Ah, yes. Heart of Darkness. The book that I’ve heard so much about and have finally got around to reading (because it was on my reading list). This edition has a terrible cover, but to be honest so do most classics. Still, this is worse than most, although if you’re reading a Norton Critical Edition you’re probably not going to be put off by the cover.
On to the actual novel. Or novella, actually, because it only takes up 78 pages in this edition. (The rest of the book – 400 pages in total – is critical essays, letters, biographical material, etc., most of it very dull.) The brevity of it makes for a nice change from such monoliths as Middlemarch, and it’s the perfect format for this story, about a voyage up the river Congo in the 1890s.

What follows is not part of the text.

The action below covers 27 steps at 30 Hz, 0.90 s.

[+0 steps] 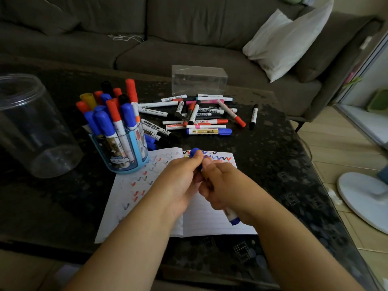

The other contrast with Middlemarch is that I actually enjoyed Heart of Darkness, which is always a bonus. Conrad evokes the atmosphere of the vast, mysterious jungle, with its “heart of darkness”, wonderfully, in lyrical, accessible prose:
On we went again into the silence, along empty reaches, round the still bends, between the high walls of our winding way, reverberating in hollow claps the ponderous beat of the stern-wheel. Trees, trees, millions of trees, massive, immense, running up high, and at their foot, hugging the bank against the stream, crept the little begrimed steamboat like a sluggish beetle crawling on the floor of a lofty portico. It made you feel very small, very lost, and yet it was not altogether depressing, that feeling.
And the fact that the novella is short means that its questions and musings hit harder – there’s no repetition of messages or analysis of events. It is a beautifully written story about a dangerous madman who wants to be a god; it is an allegorical tale about humanity’s capacity for monstrosity; it is a journey into the European psyche. Heart of Darkness: not just a travelogue.